On the capital city of the country, the author comments, “Buenos Aires never showed its scars, never let its surface be ruffled; it was a city made for forgetting as much as for nostalgia”.

The author has an interesting definition, “Peronism is like poetry—it can’t be explained, only recognized.” He says, “Peronism was the ideal vehicle for those like Isabel who wanted change but didn’t necessarily possess a full-fledged ideology or agenda. After Peron himself was booted from the country in 1955 and his party proscribed, their right-wing aspects were widely forgotten and the label evolved into a catchall for populism of every stripe, a handy banner for anyone who wanted to step on the battlefield. (Indeed, the Montonero guerrillas originally took up arms to bring Perón back from exile, before growing into a broader insurrection against state oppression.) The word almost had spiritual connotations now; for some, it was a moral lifestyle as much as a fight against injustice”. Peronism continues to divide the nation vertically even now. There is a constant and strong Peronist voter base which is seduced and cultivated by the politicians. On the other side, there is a significant part of the population who hate Peronism and blame it for all the problems of the country.
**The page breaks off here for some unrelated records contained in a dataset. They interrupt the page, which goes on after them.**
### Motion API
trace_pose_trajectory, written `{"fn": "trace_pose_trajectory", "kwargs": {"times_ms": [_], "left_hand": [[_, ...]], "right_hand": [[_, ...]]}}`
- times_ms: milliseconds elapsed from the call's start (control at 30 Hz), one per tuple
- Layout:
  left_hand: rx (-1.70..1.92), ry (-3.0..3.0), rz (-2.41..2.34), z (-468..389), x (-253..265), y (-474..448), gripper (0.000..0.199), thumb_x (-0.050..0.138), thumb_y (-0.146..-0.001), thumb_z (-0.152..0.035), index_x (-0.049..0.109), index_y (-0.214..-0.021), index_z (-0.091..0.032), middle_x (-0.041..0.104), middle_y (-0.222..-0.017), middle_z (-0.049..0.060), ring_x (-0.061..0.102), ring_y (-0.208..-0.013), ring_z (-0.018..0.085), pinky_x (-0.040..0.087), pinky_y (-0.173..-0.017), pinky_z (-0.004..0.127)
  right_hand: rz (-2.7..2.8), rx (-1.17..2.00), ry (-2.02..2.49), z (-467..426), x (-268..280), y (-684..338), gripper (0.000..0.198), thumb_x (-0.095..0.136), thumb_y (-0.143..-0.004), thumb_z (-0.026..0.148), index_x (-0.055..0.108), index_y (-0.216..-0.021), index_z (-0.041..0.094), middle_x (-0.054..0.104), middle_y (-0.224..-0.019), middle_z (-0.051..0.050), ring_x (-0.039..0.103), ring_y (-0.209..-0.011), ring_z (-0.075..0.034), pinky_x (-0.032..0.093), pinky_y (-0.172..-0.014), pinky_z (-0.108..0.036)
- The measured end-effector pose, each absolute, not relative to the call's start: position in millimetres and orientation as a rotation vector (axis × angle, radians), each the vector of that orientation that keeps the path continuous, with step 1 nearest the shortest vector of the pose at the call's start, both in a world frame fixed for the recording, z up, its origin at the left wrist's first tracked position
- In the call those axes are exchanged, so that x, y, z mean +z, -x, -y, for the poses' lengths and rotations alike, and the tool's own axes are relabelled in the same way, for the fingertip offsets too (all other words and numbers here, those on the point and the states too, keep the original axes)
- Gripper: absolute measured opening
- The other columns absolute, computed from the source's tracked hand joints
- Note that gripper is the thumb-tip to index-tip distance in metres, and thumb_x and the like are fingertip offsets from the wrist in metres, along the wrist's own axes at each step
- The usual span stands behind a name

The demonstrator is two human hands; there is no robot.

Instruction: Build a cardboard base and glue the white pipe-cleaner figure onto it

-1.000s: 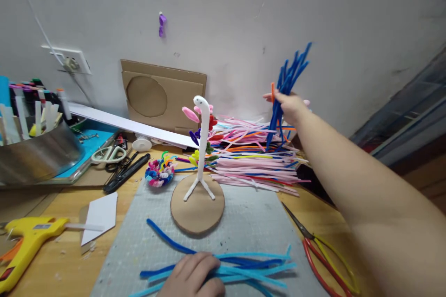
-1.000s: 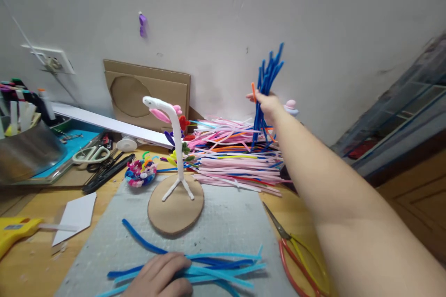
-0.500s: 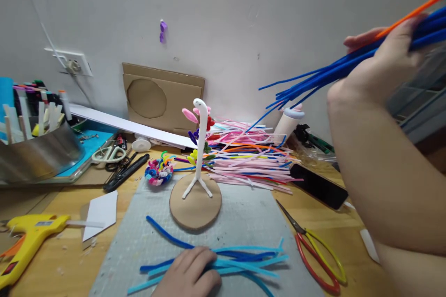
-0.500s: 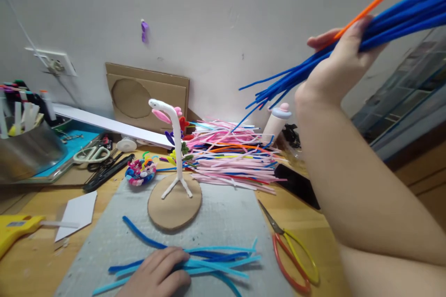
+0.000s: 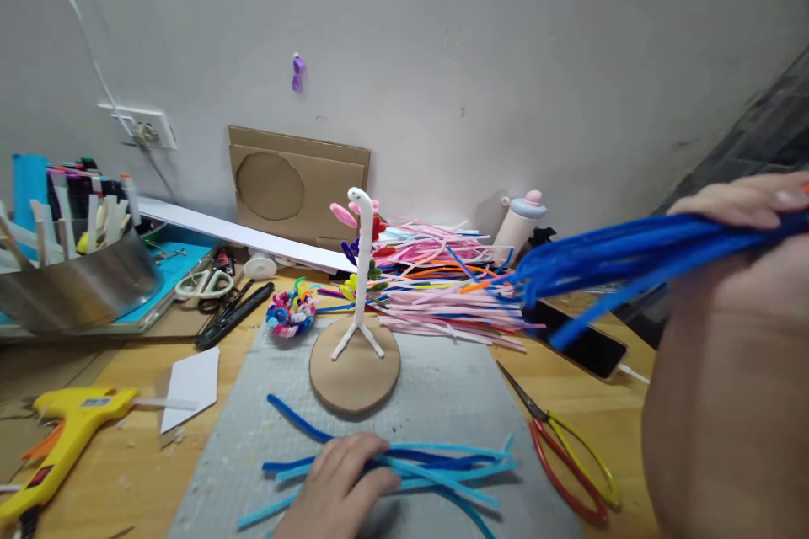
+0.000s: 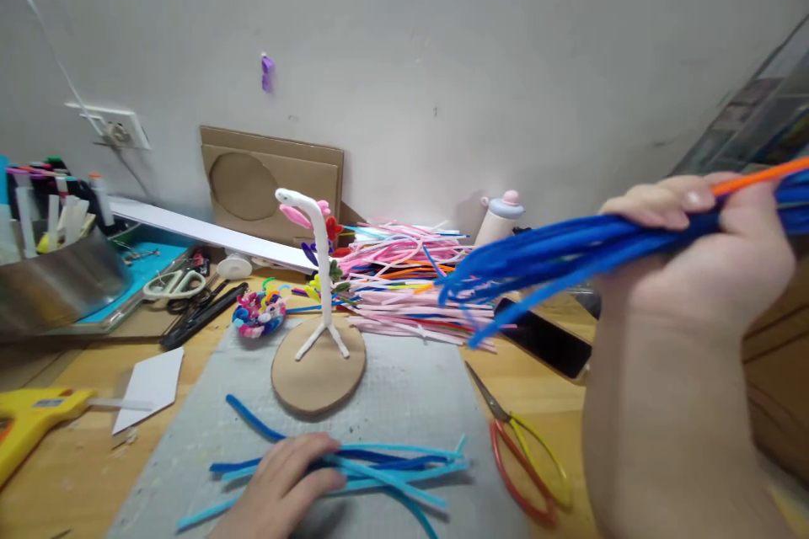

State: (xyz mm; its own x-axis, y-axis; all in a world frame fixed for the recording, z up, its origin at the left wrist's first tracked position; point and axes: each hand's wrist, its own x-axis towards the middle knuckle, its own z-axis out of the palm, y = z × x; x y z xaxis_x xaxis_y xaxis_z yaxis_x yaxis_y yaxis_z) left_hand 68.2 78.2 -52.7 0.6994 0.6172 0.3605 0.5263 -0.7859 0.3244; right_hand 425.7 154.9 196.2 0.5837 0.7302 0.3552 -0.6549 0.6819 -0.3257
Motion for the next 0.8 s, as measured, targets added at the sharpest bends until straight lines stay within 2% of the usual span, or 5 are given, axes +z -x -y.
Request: {"fn": "trace_pose_trajectory", "kwargs": {"times_ms": [133,300,500,600,800], "left_hand": [[0.841,-2.583,-1.112,-79,-11,-76,0.056,0.055,-0.084,-0.020,0.034,-0.136,-0.029,0.047,-0.137,0.009,0.042,-0.128,0.023,0.038,-0.104,0.039],[0.825,-2.501,-0.991,-93,48,-122,0.081,0.058,-0.080,-0.019,0.013,-0.147,-0.029,0.025,-0.153,0.007,0.023,-0.139,0.024,0.026,-0.113,0.045],[0.717,-1.905,-1.046,-132,26,-182,0.064,0.059,-0.073,-0.013,0.046,-0.135,-0.027,0.038,-0.145,0.008,0.030,-0.135,0.027,0.020,-0.113,0.044],[0.674,-1.713,-1.092,-145,-4,-199,0.047,0.051,-0.080,-0.016,0.053,-0.127,-0.017,0.053,-0.129,0.013,0.045,-0.124,0.025,0.032,-0.106,0.040],[0.574,-1.473,-1.144,-129,-25,-207,0.036,0.049,-0.079,-0.018,0.056,-0.114,-0.011,0.063,-0.105,0.012,0.060,-0.098,0.021,0.047,-0.084,0.032]], "right_hand": [[0.476,1.119,-0.064,-128,162,-418,0.012,0.036,-0.093,0.016,0.044,-0.088,0.024,0.035,-0.058,0.006,0.040,-0.042,-0.011,0.043,-0.040,-0.023],[0.286,1.467,-0.267,-113,145,-392,0.021,0.044,-0.086,0.009,0.040,-0.091,0.029,0.036,-0.058,0.007,0.040,-0.041,-0.014,0.043,-0.040,-0.027],[0.479,1.541,0.198,-119,134,-399,0.028,0.063,-0.080,0.013,0.045,-0.098,0.025,0.039,-0.063,0.007,0.040,-0.042,-0.006,0.040,-0.035,-0.012],[0.783,1.439,0.912,-154,92,-405,0.023,0.068,-0.073,0.014,0.051,-0.088,0.020,0.042,-0.059,0.008,0.032,-0.039,-0.001,0.030,-0.032,-0.008],[0.962,1.326,1.293,-220,-6,-383,0.021,0.071,-0.073,0.014,0.050,-0.070,0.018,0.044,-0.051,0.009,0.037,-0.039,-0.004,0.029,-0.034,-0.014]]}}
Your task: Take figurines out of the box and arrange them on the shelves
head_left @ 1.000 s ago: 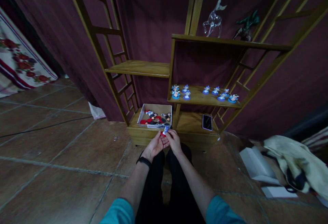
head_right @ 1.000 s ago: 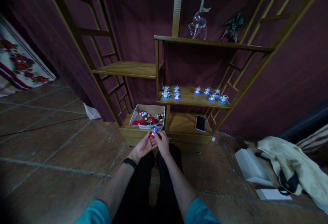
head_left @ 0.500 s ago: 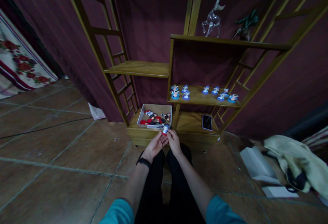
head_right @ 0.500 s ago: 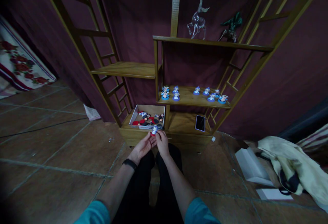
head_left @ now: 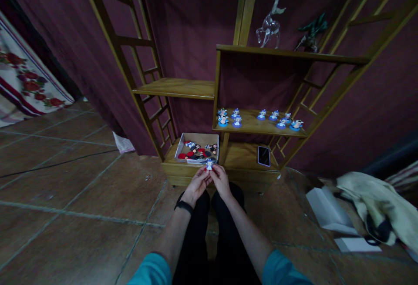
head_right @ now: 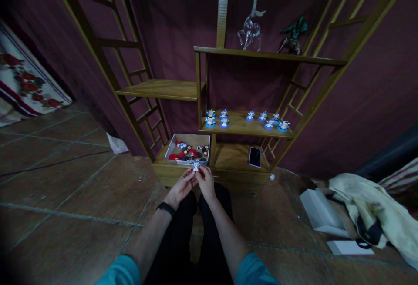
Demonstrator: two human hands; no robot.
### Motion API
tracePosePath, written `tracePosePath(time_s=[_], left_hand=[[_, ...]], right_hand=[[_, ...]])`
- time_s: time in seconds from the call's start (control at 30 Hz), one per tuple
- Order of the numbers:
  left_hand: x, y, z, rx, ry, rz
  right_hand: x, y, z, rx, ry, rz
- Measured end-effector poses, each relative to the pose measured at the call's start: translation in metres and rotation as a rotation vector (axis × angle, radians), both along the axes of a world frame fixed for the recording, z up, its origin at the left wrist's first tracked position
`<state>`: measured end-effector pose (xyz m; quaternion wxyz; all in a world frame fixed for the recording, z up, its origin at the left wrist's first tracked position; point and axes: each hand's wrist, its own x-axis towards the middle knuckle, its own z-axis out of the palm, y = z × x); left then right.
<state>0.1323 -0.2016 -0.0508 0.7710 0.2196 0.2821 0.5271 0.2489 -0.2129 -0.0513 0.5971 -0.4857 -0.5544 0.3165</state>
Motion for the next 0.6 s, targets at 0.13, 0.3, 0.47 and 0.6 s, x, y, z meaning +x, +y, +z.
tracePosePath(time_s=[0.13,0.3,0.47,0.6], left_hand=[[0.0003,0.0003,-0.0001,-0.002,-0.006,-0.012],[-0.0016,0.0010,-0.0024,-0.005,-0.052,-0.039],[-0.0007,0.0013,-0.0014,-0.011,-0.038,-0.019],[0.0013,0.0002,0.0018,0.000,-0.008,-0.002]], right_hand=[[0.0009,0.0001,-0.0004,0.000,-0.009,0.015],[0.0012,0.0018,-0.0038,-0.005,-0.002,-0.001],[0.0002,0.0003,-0.0017,-0.026,0.013,-0.018],[-0.0002,-0.0013,0.0009,-0.037,0.002,-0.010]])
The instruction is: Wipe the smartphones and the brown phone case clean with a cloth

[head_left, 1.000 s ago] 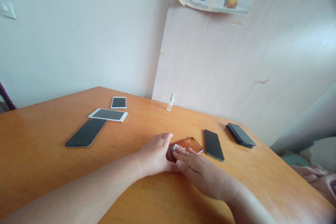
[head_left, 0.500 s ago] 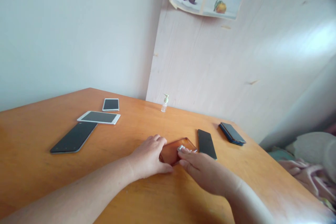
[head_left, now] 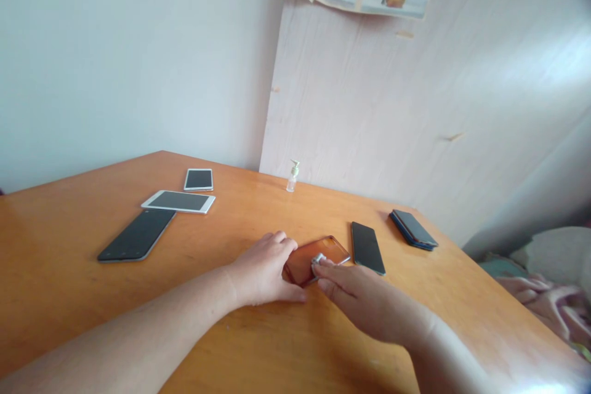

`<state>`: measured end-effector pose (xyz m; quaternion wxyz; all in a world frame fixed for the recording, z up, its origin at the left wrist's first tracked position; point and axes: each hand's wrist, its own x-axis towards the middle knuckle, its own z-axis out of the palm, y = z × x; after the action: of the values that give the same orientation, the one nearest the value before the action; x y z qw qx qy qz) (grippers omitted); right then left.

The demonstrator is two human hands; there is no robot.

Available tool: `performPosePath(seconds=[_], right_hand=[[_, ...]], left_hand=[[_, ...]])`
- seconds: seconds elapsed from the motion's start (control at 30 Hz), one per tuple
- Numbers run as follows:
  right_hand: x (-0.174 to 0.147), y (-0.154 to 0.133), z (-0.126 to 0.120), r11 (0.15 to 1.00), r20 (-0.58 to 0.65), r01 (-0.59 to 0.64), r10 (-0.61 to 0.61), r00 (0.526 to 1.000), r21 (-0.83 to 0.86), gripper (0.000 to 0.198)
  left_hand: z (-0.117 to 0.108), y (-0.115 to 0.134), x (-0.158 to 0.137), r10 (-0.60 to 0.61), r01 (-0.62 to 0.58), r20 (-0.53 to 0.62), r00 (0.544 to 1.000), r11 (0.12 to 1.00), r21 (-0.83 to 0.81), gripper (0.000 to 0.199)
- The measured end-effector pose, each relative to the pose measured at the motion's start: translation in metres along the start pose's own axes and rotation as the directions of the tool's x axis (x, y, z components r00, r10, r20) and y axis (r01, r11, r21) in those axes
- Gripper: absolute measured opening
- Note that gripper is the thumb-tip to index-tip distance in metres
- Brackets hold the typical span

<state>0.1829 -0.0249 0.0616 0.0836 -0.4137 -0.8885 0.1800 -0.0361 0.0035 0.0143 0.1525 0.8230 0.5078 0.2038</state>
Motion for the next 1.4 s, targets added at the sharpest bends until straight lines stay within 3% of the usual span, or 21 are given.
performPosePath(seconds=[0.1, 0.3, 0.5, 0.7, 0.87, 1.07, 1.27, 1.4], right_hand=[[0.002, 0.001, 0.001, 0.999, -0.029, -0.045, 0.045, 0.999, -0.006, 0.037], [0.001, -0.012, 0.008, 0.997, 0.066, 0.074, -0.076, 0.995, 0.023, 0.043], [0.008, 0.003, 0.012, 0.983, -0.023, -0.072, 0.069, 0.997, -0.168, 0.043], [0.011, 0.000, 0.017, 0.991, 0.057, 0.073, -0.066, 0.996, -0.116, 0.045], [0.018, 0.020, 0.019, 0.957, -0.041, -0.156, 0.151, 0.988, -0.246, 0.046], [0.018, 0.012, 0.023, 0.995, 0.096, 0.015, -0.005, 0.995, -0.101, 0.051], [0.021, 0.026, 0.028, 0.950, -0.054, -0.209, 0.202, 0.978, -0.232, 0.049], [0.023, 0.015, 0.030, 0.990, 0.042, -0.027, 0.033, 0.999, -0.138, 0.051]], left_hand=[[0.000, 0.001, -0.001, 0.000, 0.000, 0.001, 1.000, 1.000, 0.005, 0.058], [0.005, 0.000, 0.000, 0.034, -0.034, -0.041, 0.999, 0.999, 0.010, 0.048], [0.004, 0.001, 0.000, 0.025, -0.025, -0.061, 0.998, 1.000, 0.007, 0.056], [0.003, 0.003, 0.000, 0.028, -0.027, -0.035, 0.999, 1.000, 0.010, 0.050], [0.002, 0.004, 0.000, 0.013, -0.013, -0.034, 0.999, 1.000, 0.011, 0.057], [0.004, 0.002, 0.001, 0.029, -0.028, -0.048, 0.998, 1.000, 0.002, 0.054], [0.004, 0.002, 0.000, 0.001, -0.001, -0.043, 0.999, 1.000, 0.005, 0.068], [0.006, 0.001, 0.000, 0.019, -0.020, -0.048, 0.999, 1.000, -0.014, 0.068]])
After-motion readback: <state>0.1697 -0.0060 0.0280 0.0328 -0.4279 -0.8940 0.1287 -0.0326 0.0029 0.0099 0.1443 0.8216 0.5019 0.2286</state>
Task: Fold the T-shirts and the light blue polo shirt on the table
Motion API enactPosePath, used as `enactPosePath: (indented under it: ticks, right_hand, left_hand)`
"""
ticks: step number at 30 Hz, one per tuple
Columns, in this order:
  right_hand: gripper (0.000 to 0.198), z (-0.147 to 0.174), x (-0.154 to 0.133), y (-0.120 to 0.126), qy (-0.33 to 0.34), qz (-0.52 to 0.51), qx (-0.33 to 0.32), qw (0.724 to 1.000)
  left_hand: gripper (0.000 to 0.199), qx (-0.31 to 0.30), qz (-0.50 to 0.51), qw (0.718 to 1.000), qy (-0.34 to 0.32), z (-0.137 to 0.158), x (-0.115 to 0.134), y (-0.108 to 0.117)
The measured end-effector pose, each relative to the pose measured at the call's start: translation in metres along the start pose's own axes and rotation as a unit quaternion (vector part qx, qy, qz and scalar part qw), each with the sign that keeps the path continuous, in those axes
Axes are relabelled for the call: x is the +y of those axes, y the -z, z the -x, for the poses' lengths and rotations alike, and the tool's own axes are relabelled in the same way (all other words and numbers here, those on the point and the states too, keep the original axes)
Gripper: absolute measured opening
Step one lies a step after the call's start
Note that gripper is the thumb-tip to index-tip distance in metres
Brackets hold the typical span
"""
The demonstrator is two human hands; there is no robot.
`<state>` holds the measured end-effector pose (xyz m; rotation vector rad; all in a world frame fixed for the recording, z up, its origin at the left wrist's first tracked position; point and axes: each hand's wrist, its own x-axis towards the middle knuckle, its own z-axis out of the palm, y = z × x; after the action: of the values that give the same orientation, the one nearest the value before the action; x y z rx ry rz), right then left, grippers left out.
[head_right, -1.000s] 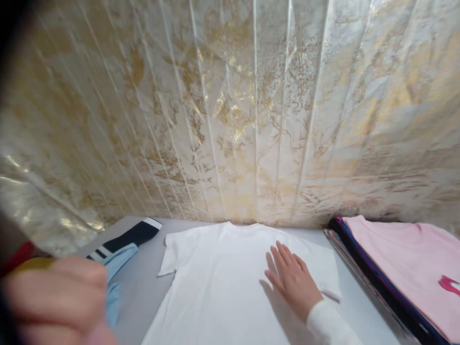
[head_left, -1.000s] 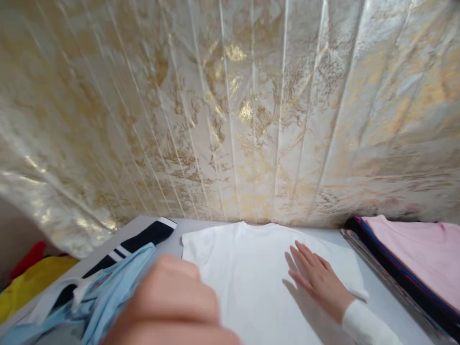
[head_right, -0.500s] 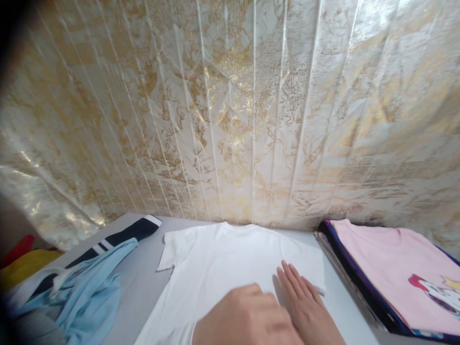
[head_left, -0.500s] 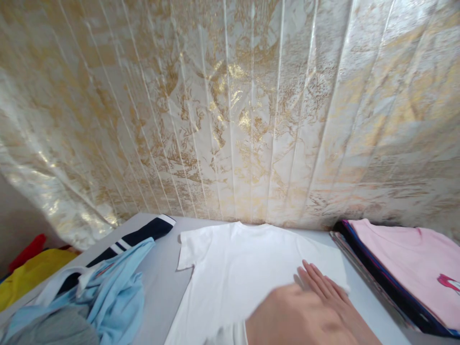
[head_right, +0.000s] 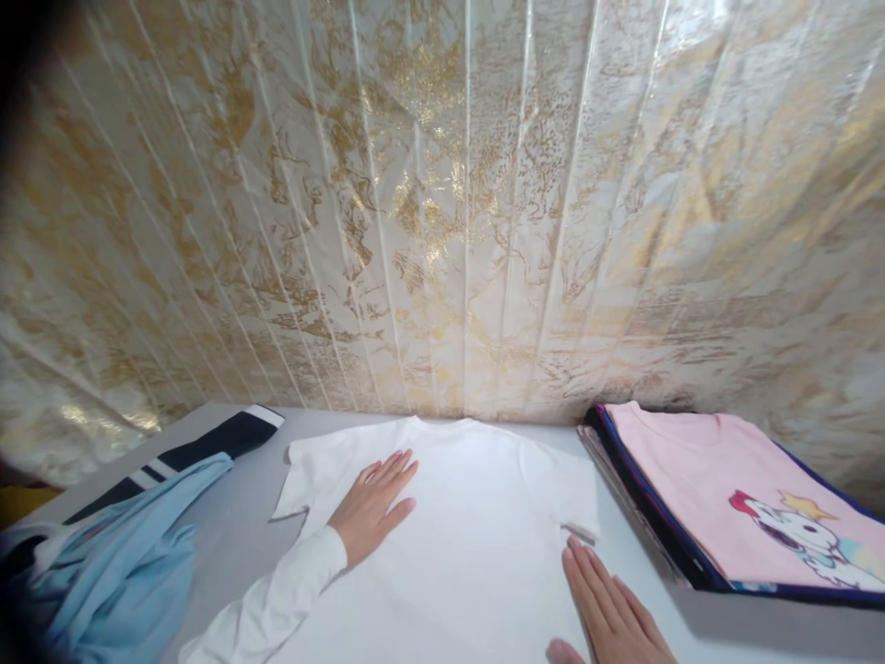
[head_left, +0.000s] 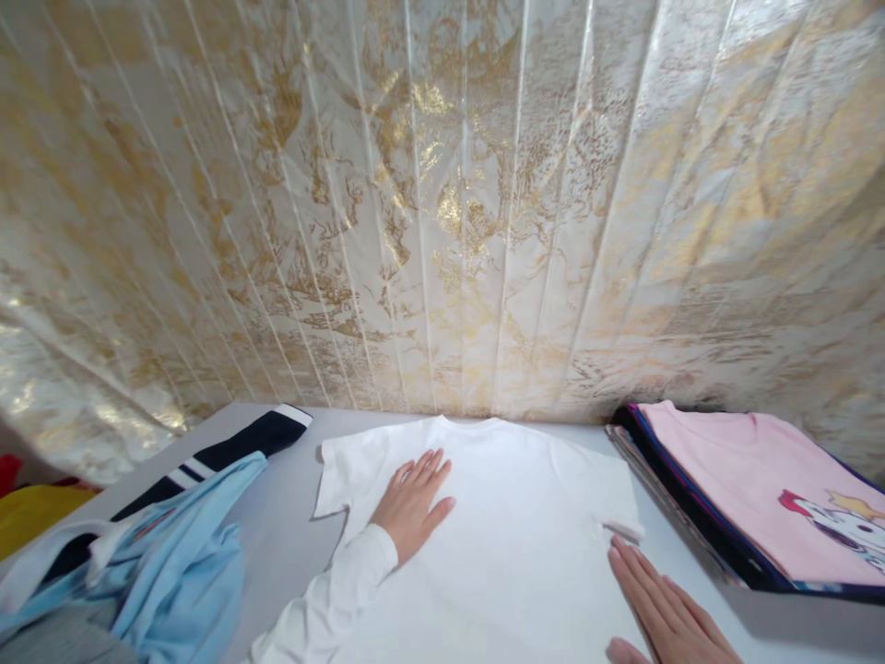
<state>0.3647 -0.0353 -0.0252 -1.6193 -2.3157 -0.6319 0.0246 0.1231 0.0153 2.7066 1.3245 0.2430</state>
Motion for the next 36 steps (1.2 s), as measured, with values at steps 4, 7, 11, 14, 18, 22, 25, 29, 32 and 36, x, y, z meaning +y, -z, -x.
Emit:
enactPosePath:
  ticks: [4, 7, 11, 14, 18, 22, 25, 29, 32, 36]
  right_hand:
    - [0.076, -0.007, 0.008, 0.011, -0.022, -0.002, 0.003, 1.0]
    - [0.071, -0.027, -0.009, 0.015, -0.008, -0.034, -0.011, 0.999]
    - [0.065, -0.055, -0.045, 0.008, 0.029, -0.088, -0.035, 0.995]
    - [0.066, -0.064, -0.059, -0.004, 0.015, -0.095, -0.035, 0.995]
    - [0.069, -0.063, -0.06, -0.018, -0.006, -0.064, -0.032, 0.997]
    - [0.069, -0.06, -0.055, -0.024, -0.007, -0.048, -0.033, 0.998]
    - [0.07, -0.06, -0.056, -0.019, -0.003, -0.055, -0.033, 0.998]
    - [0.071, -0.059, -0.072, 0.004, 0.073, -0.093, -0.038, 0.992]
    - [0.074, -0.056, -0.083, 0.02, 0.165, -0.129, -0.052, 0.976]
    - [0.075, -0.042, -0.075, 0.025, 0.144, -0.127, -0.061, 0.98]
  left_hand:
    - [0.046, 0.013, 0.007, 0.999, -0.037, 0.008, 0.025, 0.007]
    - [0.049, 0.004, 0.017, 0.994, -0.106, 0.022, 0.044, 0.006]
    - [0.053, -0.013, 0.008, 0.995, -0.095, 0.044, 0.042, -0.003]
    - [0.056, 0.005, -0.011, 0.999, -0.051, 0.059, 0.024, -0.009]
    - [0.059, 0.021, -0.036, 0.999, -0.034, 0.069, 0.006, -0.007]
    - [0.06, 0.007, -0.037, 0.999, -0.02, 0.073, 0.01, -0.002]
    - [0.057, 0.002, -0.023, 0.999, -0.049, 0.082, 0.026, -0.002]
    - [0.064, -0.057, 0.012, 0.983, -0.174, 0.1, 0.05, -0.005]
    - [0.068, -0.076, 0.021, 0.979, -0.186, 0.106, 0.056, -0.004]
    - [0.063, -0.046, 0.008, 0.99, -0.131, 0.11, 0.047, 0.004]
The military has gone back to the barracks irreversibly since 1983. But the civilian governments since then have mismanaged the economy periodically causing tragedies of hyper inflation, debt default, foreign exchange shortage and misery for the common people. Argentina, which was one of the top ten richest countries in the beginning of the 20th century, has regressed and is in the middle of yet another cycle of financial crisis at present.

Hades, Argentina reminds me of another Argentine novel Purgatory by Tomas Eloy Martinez. This is a similar story in which Emilia, the protagonist, is haunted by the memory of her husband who “disappeared” during the dictatorship.

Argentina seems to be still struggling to come out of the shades of Hades and purification in Purgatory.